Task details — Each line of data below must be printed exactly as written, with any pictures removed.

Material provided START

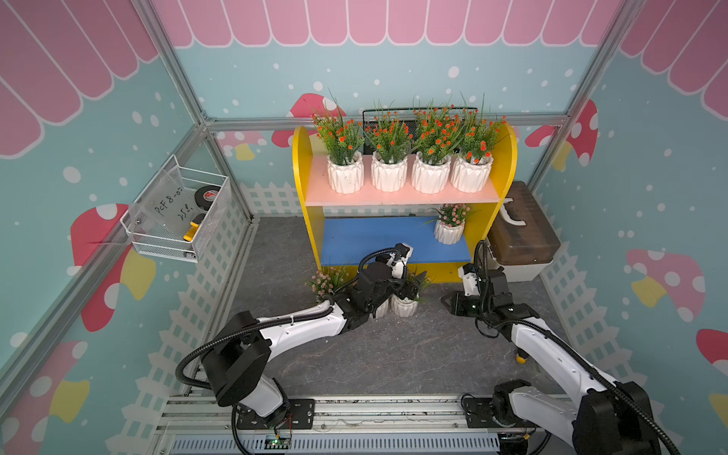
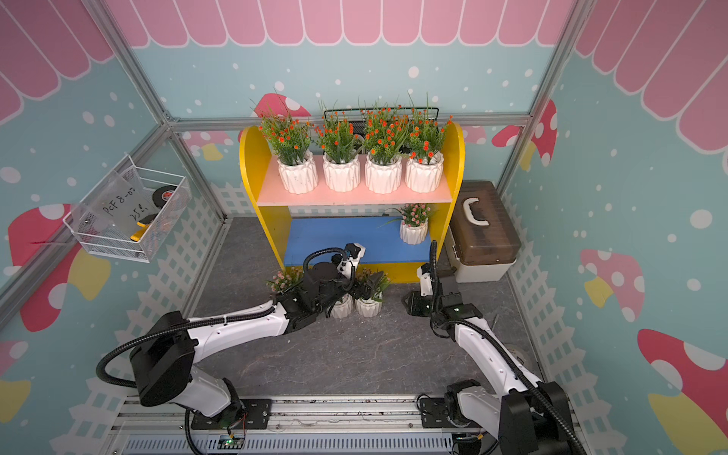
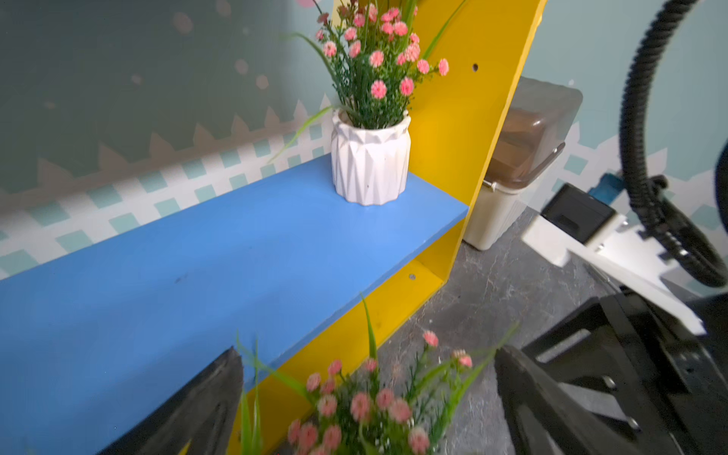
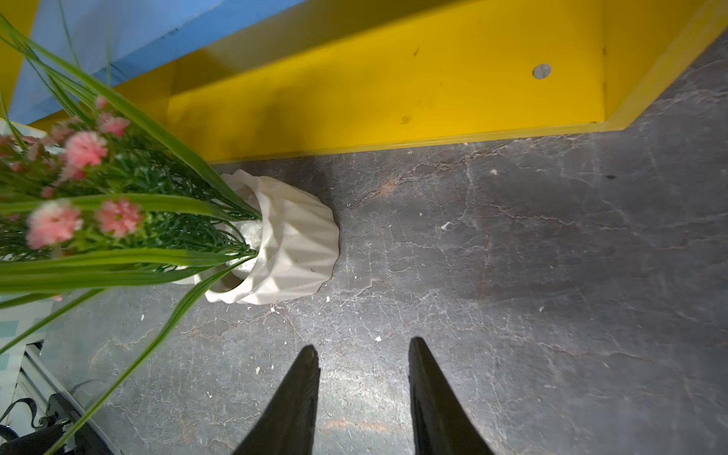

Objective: Place the baby's breath potted plants on the rack by color
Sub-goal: Place the baby's breath potted plant on the rack, then pick up the baby's breath potted plant from the center of the board.

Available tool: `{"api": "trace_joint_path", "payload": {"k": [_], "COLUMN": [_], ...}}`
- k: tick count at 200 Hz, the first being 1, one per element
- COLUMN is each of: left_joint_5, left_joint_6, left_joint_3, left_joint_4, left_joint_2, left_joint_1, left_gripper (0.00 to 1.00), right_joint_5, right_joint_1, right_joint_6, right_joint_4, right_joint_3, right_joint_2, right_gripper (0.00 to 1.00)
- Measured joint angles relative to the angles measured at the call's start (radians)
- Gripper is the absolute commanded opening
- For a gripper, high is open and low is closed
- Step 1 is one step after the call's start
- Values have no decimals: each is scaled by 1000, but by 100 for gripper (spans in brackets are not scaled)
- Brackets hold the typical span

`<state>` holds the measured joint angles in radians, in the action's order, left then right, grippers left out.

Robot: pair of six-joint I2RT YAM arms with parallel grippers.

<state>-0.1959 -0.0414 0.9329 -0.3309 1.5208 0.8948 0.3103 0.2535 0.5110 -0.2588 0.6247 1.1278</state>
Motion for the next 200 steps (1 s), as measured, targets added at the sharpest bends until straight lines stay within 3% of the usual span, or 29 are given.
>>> {"api": "trace_joint_path", "payload": {"k": [95, 143, 200], "left_joint_5": [-82, -100, -100], "left_joint_6": [-68, -87, -90], "left_joint_3": [-401, -468, -479], "left_joint_4": [5, 4, 5], "left_joint_2": [-338, -430, -438], "left_joint_1": [17, 17, 17], "left_gripper": [97, 97, 97], "right_joint_5": [-36, -51, -75], "right_joint_1": [98, 146, 183], "right_joint_6": [3, 3, 3], "right_joint_4": [97, 113, 128], "right_joint_3": [92, 137, 179], "right_joint_2": [163, 233, 295], "right_gripper": [31, 30, 29]}}
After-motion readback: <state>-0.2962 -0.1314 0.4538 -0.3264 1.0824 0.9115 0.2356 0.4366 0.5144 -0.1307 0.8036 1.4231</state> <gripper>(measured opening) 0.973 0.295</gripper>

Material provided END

Exercise answer —
Objective: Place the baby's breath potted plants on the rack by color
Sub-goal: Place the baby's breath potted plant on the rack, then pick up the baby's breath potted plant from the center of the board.

Available tool: `{"api": "trace_joint_path", "payload": {"k": [_], "COLUMN": [_], ...}}`
- k: tick count at 200 Hz, the first being 1, one per element
- COLUMN is each of: left_joint_5, left_joint_6, left_joint_3, left_joint_4, left_joint_2, left_joint_1, left_gripper (0.00 to 1.00), right_joint_5, right_joint_1, right_joint_6, right_joint_4, right_joint_3, right_joint_2, right_gripper (0.00 to 1.00)
- Measured joint angles relative to the angles measured at the call's start (radians)
- Gripper is the absolute commanded opening
- For a gripper, high is open and low is closed
- Step 1 is one step after the call's start
- Values have no decimals: each is scaled by 1000, but by 100 for gripper (spans in brackets are not scaled)
- Brackets hold the typical span

`<state>` holds the measured joint angles in radians, in the action's order, left then right, grippers left out.

Robot: pair of six-joint I2RT YAM arms with parallel grippers.

<state>-0.1959 -0.0414 0.9329 -0.3309 1.5208 0.8948 0.3103 0.2535 0.5110 -0.2588 0.6247 1.1278</state>
Motion for the next 200 steps (1 s), as measured, targets added at the sharpest bends until straight lines stay within 3% of the usual span, or 29 are given.
>>> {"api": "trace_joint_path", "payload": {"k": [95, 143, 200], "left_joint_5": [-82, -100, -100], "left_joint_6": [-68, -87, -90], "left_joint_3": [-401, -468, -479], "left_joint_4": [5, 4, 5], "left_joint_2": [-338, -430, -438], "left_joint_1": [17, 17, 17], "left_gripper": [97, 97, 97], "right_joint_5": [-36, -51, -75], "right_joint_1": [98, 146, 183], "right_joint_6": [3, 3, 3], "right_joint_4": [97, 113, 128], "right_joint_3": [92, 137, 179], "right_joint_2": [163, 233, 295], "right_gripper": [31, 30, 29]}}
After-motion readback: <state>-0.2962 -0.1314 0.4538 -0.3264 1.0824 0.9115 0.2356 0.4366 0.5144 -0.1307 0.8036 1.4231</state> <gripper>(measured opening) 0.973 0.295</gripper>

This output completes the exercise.